I knew before, that the most successful people of my university are usually students/graduates from this maths department. However, I was very surprised, when I found out, that the successful ones are usually chosen by professors during B.S. or very early during their Master's degree.

Every reputable professor has one or two so called "golden children" who have incredible (and insuperable usually) advantage over other students, who are not collaborating with the "best" professor so tightly.

Because of some awards I got for my Bachelor's thesis, I was offered a place in our research center and so far, I'm doing pretty well there. I talked about my ideas with one of the professors (very reputable, he's probably second in our uni just to one much older professor) and he was excited about them and offered himself to supervise my Master's thesis. Moreover, as a specialist advisor will be my immediate superior in research team, who has great ties to some good U.S. universities (we're in Europe), he even got his PhD from one of them.
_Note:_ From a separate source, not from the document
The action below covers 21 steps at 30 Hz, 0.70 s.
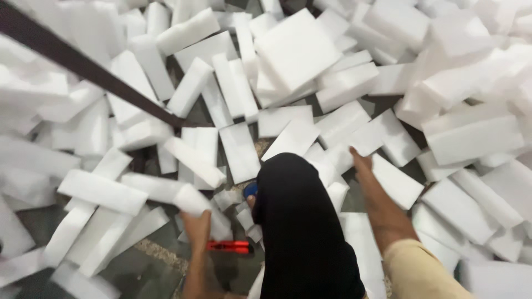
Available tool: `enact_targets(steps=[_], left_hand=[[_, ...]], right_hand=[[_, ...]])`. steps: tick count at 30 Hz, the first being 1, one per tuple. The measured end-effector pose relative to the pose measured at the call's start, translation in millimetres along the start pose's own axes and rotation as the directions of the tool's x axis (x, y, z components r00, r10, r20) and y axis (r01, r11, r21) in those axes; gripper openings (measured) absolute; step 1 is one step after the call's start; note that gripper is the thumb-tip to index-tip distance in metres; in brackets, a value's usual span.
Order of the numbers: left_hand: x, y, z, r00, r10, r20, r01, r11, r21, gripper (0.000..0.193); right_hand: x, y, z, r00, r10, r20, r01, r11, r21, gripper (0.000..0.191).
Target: The person sits on the floor and repeatedly picks up rectangular white foam blocks, places them under a vertical cutting machine, and presses down to slice them into smaller pieces. The cut pieces fall onto the floor, adding to a large pile of foam scraps.
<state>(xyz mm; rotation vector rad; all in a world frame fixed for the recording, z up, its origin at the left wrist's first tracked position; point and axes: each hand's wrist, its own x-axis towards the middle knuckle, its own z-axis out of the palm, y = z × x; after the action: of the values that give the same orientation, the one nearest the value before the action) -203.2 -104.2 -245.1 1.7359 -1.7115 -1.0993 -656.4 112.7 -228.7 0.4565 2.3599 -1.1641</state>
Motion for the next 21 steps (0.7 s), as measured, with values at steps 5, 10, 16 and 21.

So far so good, I was excited about all of this, but then I found, that some other professors care incredibly much about their students, to the point where on of my colleagues has arranged place in the international conference even before he started writing his Bachelor's thesis!

Now I'm not trying to degrade him, despite his age he's a very good mathematician and I have no doubts that with "his" professor's help, his thesis will be great.

The point is, I'd love start publishing papers as soon as possible, especially, when I'm working on two research projects which are both directly connected to my thesis's topic, so my thesis will have a lot of foundations from the beginning (so I don't have to start with the whole topic "from scratch").

Do you think it's inappropriate to talk with the professor about this? Not that I'd want to compare him to other professors, I'd simply want to tell him that I'm willing to publish some papers as soon as it'll be possible, because I think it'll help my career very much.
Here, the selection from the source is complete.